О, напыщенный и многословный Аслан, куда делся твой длинный и велеречивый язык? Твое лицо сделалось еще серее обычного; ты пробормотал только: «Я приношу России свои глубочайшие извинения…» Кузьма мелко затрясся; я должен был быть счастлив, но не был, и вовсе не потому, что назвали меня «имуществом», — имуществом я, собственно, и был. Я просто понял, что и Аслану, затопчись он сейчас и завертись в поисках выхода, некуда будет идти; и если для меня еще эта страна — новая моя Родина, которой мне предстоит служить до последнего вздоха, то бедный Аслан просто невыносимо далеко от дома и, в сущности, совсем один: никого у него нет, кроме, некоторым образом, меня. Грустное дело: этот человек рождение мое у маменьки принимал, и от детских болезней меня лечил, и всех моих друзей пользовал — Мурату вырезал желчный пузырь, зебру Герберу спас от воспаления легких, жирафу Козочку поставил на ноги, когда та полиэтиленовый пакет съела, — а все равно за ним слава психопата и убийцы, и если кто умирал у нас в парке, то сразу от него мы начинали шарахаться и про него рассказывать нехорошее; и что? Вот мы переплыли Черное море, а сию секунду Керченский пролив переплываем, неблизко Аслан от родной земли — и опять у него никого нет: Зорин его отругал и молчит теперь, Кузьма просто не замечает, Толгат боится, я терпеть не могу, для Сашеньки с Мозельским он скучный старик, говорящий на русском с сильным турецким акцентом, — еще бы, со времен дружбы СССР с Турцией и его учебы в Москве на ветеринара чуть не сорок лет прошло. Одно лишь и держит его на свете — безумная идея. А только я султана знаю не хуже, чем он: никогда, никогда, никогда султан на это не согласится; он бы и рад, да тут политика — нельзя. А Аслан вроде и тертый придворный калач, но только когда у тебя идея есть, ты из тертого калача превращаешься в свежую булочку.
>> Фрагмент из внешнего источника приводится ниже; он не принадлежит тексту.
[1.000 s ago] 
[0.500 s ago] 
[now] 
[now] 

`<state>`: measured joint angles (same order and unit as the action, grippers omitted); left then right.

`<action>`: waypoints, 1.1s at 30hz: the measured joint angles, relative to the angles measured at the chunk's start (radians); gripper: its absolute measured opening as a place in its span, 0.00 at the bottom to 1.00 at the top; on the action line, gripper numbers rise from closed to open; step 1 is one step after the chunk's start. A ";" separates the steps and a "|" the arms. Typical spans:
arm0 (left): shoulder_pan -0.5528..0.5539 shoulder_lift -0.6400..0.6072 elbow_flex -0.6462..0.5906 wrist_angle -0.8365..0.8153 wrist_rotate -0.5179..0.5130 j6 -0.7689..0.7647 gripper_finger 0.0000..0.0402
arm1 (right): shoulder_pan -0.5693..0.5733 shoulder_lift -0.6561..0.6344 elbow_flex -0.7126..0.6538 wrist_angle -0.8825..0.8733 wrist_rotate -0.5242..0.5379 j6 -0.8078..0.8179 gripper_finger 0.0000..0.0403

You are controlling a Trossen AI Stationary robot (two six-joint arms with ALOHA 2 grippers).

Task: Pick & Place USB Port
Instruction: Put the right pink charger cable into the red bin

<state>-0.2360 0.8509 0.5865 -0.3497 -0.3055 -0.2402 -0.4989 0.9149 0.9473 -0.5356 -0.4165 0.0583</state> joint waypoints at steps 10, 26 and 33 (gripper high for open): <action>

Не могу поверить, что я Аслана жалею. Аслана! Впрочем, что это я лукавлю? Я первый раз пожалел его еще в старой стране, в стране моего исхода, когда ничего не знал о том, что меня ждет; только предчувствие росло во мне; нет, даже не так — не росло, и не предчувствие, а просто я стал засыпать с дурацким чувством, что проснусь за стенами дворца, на незнакомых мне улицах Стамбула, и ужасно испугаюсь. В результате засыпал я все позже и позже, все хуже и хуже и в какую-то ночь не смог заснуть вообще; я пошел к фонтану в надежде сунуть в него голову. Там стояли и беседовали султан с Асланом; было поздно; я удивился, но понял, что они благодаря журчанию струй стараются избежать лишних ушей, и мне тут же стало ужас как любопытно. Звучало имя Омера, Асланова главного помощника и правой его руки, Аслан же почему-то настаивал, что делом, о котором шла речь, должен заняться он лично. Султан упрямился; Аслан нижайше просил. Мне стало смешно: я не раз во время наших с султаном прогулок наблюдал, как султан дает себя уговорить на то, что и сам давно решил, и узнавал сейчас его интонации. Аслан клялся, что это дело — его единственный шанс; султан строго говорил, чтобы, если — если! — он согласится, Аслан помнил, что суть дела — вовсе не набальзамированным, а живым подарок доставить. Аслан клялся, что ни на секунду этого не забудет, но в том печальном случае, ежели придется… И вот тогда он докажет, что способен… Султан молчал и кивал недоверчиво; этот жест я тоже знал: так султан вселял в человека веру, что просьба его может быть выполнена, хотя на самом деле — никогда.